▶ What needs to be done: Keep every line of the data below that has the string "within" and present those lines.

[[ Available records, beginning ]]

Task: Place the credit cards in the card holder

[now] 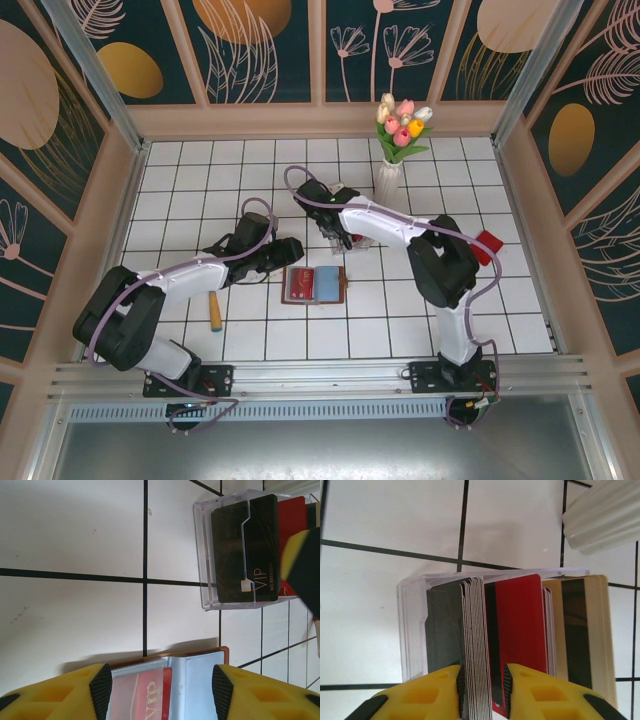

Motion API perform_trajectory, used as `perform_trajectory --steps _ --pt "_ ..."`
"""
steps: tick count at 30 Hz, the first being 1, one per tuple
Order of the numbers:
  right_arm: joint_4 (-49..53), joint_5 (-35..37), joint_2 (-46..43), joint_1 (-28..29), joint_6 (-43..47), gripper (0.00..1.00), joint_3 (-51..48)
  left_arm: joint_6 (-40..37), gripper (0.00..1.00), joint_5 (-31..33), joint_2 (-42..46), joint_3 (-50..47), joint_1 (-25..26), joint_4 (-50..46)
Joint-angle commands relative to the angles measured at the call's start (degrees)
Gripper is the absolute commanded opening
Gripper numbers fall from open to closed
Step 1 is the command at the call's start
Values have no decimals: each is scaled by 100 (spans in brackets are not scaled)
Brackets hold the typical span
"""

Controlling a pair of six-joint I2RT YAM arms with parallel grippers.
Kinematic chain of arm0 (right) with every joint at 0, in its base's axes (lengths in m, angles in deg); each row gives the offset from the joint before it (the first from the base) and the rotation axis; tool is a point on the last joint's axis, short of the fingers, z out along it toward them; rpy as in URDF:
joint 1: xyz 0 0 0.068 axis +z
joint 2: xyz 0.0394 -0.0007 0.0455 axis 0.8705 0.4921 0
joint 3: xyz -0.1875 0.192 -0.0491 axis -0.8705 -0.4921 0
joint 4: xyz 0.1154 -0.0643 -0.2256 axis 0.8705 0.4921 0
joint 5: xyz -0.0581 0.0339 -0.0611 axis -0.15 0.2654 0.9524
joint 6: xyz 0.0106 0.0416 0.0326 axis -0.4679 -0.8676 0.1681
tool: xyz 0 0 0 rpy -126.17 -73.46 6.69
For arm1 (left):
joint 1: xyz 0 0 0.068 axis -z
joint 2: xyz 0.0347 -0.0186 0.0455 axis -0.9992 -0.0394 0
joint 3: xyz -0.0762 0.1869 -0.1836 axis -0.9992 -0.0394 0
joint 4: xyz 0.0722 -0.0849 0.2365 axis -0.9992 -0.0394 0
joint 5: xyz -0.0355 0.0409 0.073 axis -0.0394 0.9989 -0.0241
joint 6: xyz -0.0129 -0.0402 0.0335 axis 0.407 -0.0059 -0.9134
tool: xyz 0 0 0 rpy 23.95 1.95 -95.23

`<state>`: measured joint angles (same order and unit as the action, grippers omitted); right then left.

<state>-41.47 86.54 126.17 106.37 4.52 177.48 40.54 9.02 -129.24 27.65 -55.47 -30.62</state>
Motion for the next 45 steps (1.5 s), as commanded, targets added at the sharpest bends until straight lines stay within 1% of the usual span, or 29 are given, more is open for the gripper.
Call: perform_trajectory --steps 1,6,10,14,19,21,23,25,27,36,38,39,41,45 --pt "173 129 260 -22 50 34 182 -39 58 -64 -69 -11 16 -64" --pt "158 120 416 -12 86 35 176 -49 58 -60 -87 -15 16 -82" --pt "391 497 535 36 -16 35 244 -51 58 -77 -95 -21 16 -73" --pt "434 881 340 91 -113 36 188 -48 58 -77 -103 -4 12 -73" --pt "337 927 59 90 -86 35 124 -39 58 -94 -103 -2 16 -64" --pt "310 917 3 96 -60 32 99 -42 58 -103 -112 -2 16 -64" --pt "289 929 -29 83 -53 27 59 -56 58 -112 -112 7 13 -64" --pt "292 918 -23 74 -51 25 35 -53 58 -119 -112 15 14 -73" --pt "292 893 -17 69 -44 21 29 -56 58 -121 -112 7 15 -74" --pt "240 887 -89 91 44 15 0 -40 58 -123 -129 31 12 -73" --pt "215 867 -124 99 72 10 -16 -53 58 -139 -159 48 16 -74" --pt "220 846 -141 100 72 9 -17 -60 58 -139 -165 51 12 -73" --pt "202 692 -200 100 95 4 -24 -74 58 -147 -191 64 15 -82" --pt "212 544 -340 116 47 3 -44 -77 58 -150 -200 34 17 -82"
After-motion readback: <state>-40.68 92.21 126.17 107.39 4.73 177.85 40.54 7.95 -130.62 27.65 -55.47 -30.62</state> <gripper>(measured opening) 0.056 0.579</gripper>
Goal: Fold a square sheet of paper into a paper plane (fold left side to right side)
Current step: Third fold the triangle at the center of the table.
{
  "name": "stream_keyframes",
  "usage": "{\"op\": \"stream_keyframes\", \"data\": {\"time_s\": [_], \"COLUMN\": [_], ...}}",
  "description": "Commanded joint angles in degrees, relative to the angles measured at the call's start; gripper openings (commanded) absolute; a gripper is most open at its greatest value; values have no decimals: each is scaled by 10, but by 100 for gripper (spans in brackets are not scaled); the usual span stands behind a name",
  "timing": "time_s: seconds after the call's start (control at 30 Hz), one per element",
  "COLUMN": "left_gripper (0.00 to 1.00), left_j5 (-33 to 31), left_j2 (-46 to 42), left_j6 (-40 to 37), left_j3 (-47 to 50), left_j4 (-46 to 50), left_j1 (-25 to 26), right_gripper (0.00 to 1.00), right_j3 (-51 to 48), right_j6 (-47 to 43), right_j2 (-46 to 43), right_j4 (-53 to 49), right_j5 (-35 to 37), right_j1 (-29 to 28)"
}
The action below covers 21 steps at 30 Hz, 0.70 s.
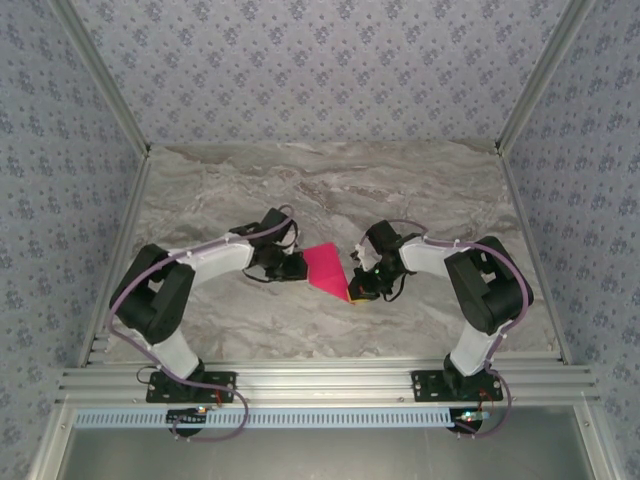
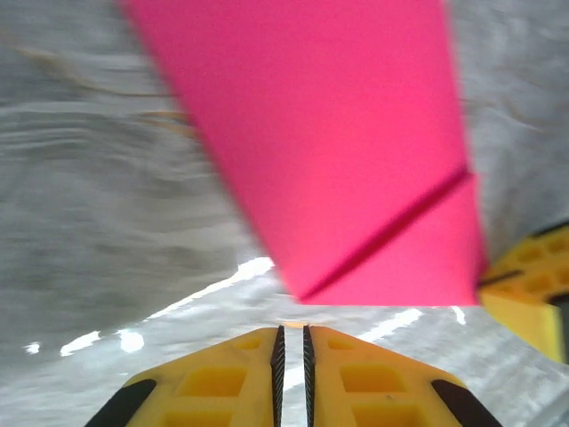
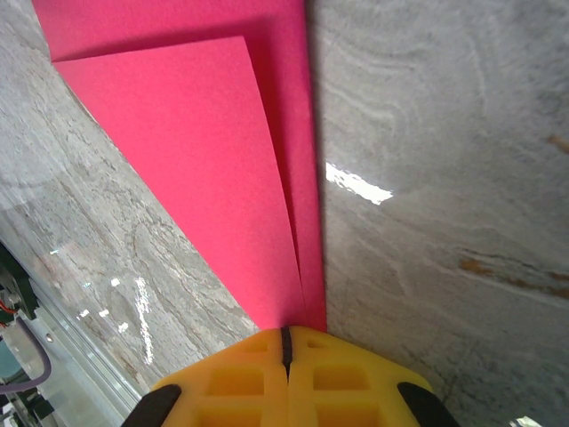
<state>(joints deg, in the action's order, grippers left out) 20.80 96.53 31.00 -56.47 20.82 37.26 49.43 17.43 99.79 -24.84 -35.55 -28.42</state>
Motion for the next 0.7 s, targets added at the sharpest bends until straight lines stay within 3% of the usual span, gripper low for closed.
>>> {"op": "stream_keyframes", "data": {"time_s": [0.0, 0.33, 0.67], "left_gripper": [17, 18, 18], "left_j5": [25, 12, 5], "left_j2": [10, 124, 116], "left_j6": [28, 7, 16], "left_j3": [-32, -105, -53], "left_j4": [-28, -14, -31], "left_j1": [34, 56, 58], "right_gripper": [2, 2, 3], "right_j3": [-17, -15, 11], "right_j6": [14, 26, 55], "right_j2": [20, -6, -77], "right_j4": [-37, -25, -32], "right_j5": [90, 79, 55], "right_j1": [3, -1, -7]}}
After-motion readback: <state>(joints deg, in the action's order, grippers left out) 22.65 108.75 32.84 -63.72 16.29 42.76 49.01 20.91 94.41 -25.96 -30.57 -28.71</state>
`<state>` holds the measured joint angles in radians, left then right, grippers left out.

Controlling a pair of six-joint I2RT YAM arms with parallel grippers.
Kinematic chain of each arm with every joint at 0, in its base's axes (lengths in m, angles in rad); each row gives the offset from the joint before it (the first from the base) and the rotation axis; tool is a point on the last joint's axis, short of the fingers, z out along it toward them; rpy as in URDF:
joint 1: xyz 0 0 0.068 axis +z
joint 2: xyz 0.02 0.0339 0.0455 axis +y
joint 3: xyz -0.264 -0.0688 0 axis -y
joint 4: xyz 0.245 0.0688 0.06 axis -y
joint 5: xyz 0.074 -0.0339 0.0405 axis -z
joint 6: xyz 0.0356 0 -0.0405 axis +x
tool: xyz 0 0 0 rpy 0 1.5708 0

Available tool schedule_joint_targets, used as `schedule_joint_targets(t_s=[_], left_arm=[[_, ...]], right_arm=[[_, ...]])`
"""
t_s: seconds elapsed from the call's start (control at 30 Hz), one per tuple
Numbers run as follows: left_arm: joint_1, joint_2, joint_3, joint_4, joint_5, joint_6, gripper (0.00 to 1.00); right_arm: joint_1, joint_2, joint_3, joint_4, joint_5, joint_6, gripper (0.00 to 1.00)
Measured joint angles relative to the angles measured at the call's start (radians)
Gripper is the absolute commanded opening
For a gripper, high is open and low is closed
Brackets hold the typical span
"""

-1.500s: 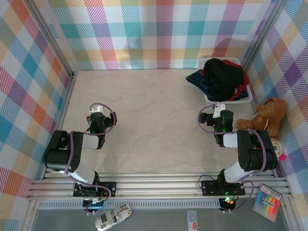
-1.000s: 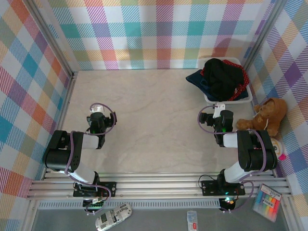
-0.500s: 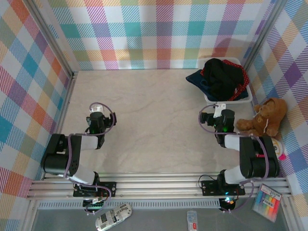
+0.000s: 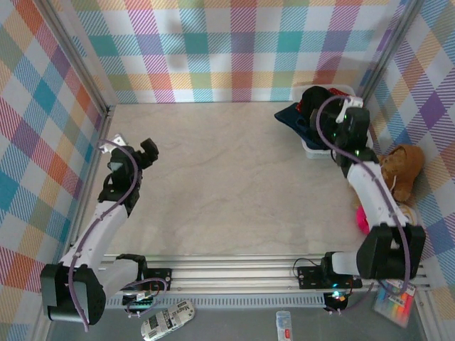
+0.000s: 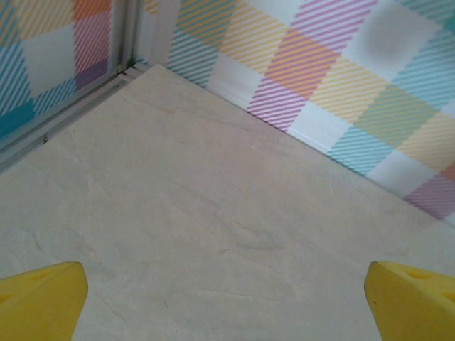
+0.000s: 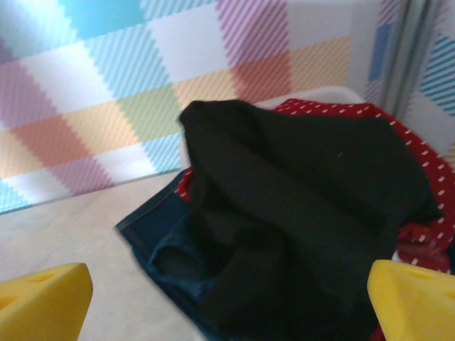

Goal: Fold and stack the skirts

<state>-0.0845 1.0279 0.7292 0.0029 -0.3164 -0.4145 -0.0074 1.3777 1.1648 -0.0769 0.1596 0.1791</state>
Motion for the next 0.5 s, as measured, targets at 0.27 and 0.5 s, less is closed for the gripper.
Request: schedule_joint_targets(t_s=[0.27,0.5], left_arm=[[0.000,-0.049,0.061,-0.182,0.037,-0.117,1.00],[0.002,-0.053,0.111,-0.290,0.099,-0.149,1.00]], right_arm=[[-0.023,0.416,0.407,-0.233,0.070,-0.142,0.99],[-0.025,0.641,0.683,-0.360,0.103,-0.232,0.50]])
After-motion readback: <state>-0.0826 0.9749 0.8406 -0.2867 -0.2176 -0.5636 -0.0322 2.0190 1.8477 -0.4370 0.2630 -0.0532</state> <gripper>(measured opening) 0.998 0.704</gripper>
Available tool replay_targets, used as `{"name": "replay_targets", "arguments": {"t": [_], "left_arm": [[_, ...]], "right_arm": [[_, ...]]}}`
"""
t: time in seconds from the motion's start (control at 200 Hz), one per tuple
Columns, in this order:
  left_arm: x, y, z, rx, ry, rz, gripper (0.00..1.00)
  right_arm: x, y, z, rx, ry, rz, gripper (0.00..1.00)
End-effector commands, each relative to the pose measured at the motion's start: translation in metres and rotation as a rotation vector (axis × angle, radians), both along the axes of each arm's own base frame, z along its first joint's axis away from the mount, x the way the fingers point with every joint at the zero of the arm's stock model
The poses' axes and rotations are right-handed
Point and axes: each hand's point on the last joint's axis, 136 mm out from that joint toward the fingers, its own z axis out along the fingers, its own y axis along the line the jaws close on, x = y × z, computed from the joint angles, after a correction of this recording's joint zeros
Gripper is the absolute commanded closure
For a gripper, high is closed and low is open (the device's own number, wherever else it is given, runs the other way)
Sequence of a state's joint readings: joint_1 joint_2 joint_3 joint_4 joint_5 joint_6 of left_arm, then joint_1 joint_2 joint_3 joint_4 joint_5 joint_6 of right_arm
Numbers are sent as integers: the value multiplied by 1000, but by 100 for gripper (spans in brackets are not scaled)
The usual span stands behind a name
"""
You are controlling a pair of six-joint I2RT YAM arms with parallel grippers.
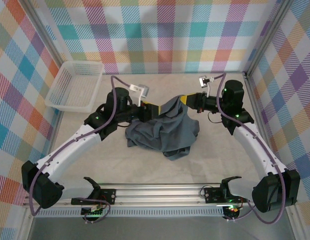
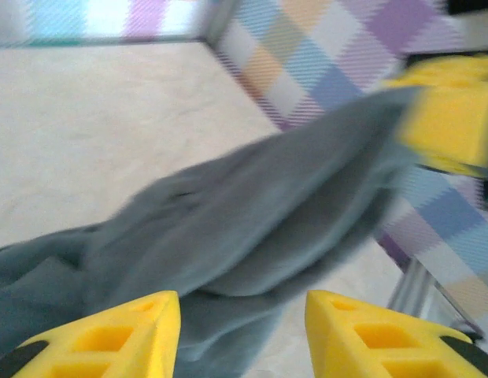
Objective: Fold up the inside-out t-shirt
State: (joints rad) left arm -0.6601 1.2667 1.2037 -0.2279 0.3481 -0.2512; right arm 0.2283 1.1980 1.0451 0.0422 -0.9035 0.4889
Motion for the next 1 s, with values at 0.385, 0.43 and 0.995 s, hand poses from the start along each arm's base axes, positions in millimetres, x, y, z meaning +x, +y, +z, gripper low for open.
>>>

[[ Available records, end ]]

▶ Answer area:
Motion for the next 45 steps (1.5 s), as commanded, targets added at the sharpest bends until straight lines stay within 1% of the usual span, or 29 are given, more is open for the gripper.
Motion for the next 0.7 s, targets added at the sharpest bends until straight lines stay within 3% of the usual span, gripper low for closed.

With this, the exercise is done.